Update December 31, 2020: The Microsoft Security Response Center team has published an update on our internal Solorigate investigation and additional guidance.

Update December 28, 2020: The Microsoft 365 Defender team has published a comprehensive guide for security operations and incident response teams using Microsoft 365 Defender to identify, investigate, and respond to the Solorigate attack if it’s found in your environment.

Microsoft is aware of a sophisticated supply chain attack that has targeted a variety of victims over the past year. The attack utilizes malicious SolarWinds files that possibly gave cybercriminals access to some victims’ networks. Microsoft cybersecurity experts are investigating the attack to help ensure that Microsoft customers are as secure as possible. 

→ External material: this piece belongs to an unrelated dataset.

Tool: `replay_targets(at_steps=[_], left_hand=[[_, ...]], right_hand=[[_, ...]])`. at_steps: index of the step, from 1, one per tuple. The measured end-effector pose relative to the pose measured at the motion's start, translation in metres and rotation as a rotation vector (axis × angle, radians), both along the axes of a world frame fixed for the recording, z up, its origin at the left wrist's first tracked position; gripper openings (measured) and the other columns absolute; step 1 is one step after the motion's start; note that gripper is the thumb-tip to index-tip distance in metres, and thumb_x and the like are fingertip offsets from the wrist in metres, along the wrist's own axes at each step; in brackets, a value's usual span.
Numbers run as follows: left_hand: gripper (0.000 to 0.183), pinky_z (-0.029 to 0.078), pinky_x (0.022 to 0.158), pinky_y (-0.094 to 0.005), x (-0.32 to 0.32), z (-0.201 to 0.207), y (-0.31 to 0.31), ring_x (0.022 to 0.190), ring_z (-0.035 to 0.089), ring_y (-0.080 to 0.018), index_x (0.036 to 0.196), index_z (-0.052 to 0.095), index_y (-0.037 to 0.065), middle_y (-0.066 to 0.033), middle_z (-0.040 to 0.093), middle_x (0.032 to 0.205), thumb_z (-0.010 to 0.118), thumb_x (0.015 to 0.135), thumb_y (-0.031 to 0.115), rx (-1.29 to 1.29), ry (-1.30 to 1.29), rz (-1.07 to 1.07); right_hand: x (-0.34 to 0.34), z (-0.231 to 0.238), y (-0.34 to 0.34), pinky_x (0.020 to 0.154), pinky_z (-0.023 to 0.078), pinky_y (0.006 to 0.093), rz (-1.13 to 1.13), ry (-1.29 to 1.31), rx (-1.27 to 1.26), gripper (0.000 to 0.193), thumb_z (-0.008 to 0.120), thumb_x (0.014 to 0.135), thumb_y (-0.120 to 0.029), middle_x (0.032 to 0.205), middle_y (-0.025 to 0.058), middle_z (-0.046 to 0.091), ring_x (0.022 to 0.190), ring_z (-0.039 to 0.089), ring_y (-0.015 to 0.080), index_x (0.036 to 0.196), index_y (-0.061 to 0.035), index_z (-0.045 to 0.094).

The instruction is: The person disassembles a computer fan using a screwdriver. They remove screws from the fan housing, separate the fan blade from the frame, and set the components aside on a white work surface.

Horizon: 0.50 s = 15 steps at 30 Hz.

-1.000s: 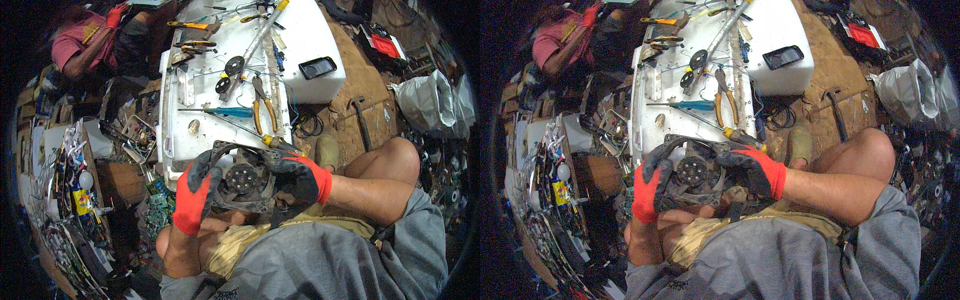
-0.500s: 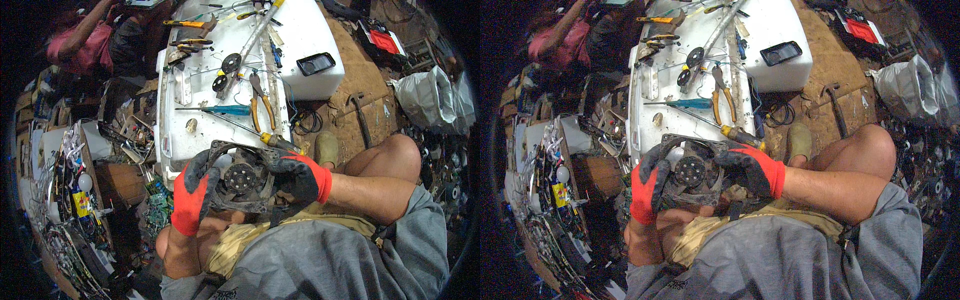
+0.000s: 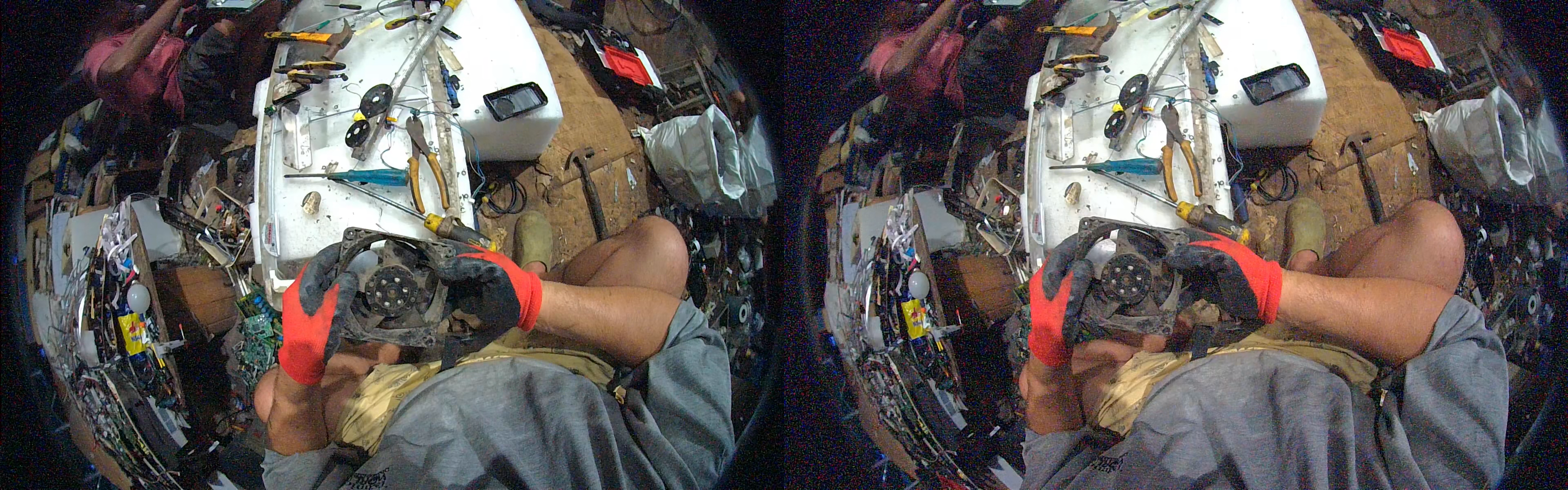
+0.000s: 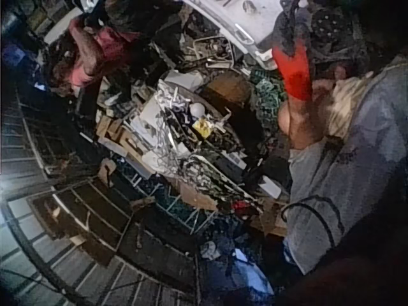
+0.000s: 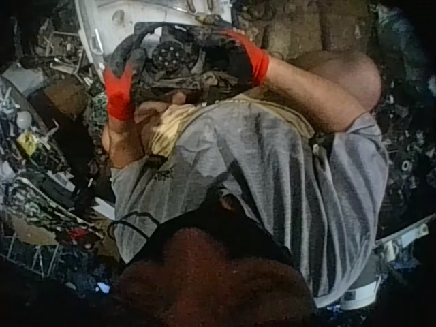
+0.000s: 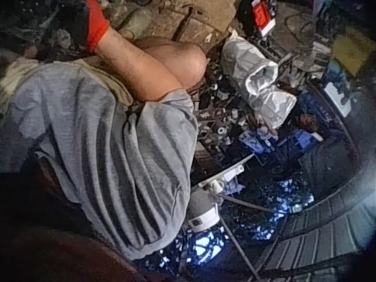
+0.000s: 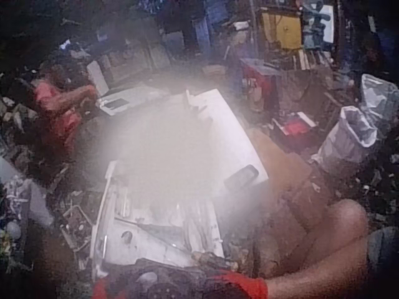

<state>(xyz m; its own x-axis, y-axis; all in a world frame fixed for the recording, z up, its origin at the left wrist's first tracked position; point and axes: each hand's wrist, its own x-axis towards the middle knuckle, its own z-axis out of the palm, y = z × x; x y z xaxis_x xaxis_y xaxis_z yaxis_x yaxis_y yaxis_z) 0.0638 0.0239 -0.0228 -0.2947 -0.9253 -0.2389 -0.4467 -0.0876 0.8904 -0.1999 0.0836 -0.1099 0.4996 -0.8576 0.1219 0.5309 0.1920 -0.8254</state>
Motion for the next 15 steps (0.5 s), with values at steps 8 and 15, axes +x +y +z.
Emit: replay_targets(at_steps=[8, 15], left_hand=[[0.042, 0.045, 0.101, -0.0296, 0.0074, -0.0078, 0.0015, 0.115, 0.059, -0.0181, 0.135, 0.054, -0.007, -0.014, 0.064, 0.127, 0.058, 0.095, 0.003, 0.076, 0.047, 0.037], [0.041, 0.045, 0.1, -0.0296, 0.0086, -0.0098, -0.0007, 0.115, 0.06, -0.0168, 0.135, 0.055, -0.007, -0.0123, 0.065, 0.126, 0.06, 0.095, 0.002, 0.013, 0.024, 0.005]], right_hand=[[-0.007, -0.0026, -0.0035, 0.1, 0.05, 0.0364, -0.041, 0.245, -0.173, 0.057, 0.082, 0.079, -0.012, 0.126, 0.0082, 0.061, 0.118, 0.059, 0.0201, 0.131, -0.0038, 0.057], [-0.0021, -0.0052, -0.0016, 0.097, 0.051, 0.036, -0.052, 0.197, -0.103, 0.056, 0.082, 0.079, -0.014, 0.124, 0.0079, 0.062, 0.113, 0.06, 0.0201, 0.129, -0.0033, 0.058]])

On December 17, 2020, Microsoft President Brad Smith posted a blog sharing the most up to date information and detailed technical information for defenders.  

• Read the blog post by Brad Smith  

As this is an ongoing investigation, Microsoft cybersecurity teams continue to act as first responders to these attacks. We know that customers and partners will have ongoing questions and Microsoft is committed to providing timely updates as new information becomes available. We will make updates through our Microsoft Security Response Center (MSRC) blog. 

• Read the blog post by the Microsoft Security Response Center (MSRC) 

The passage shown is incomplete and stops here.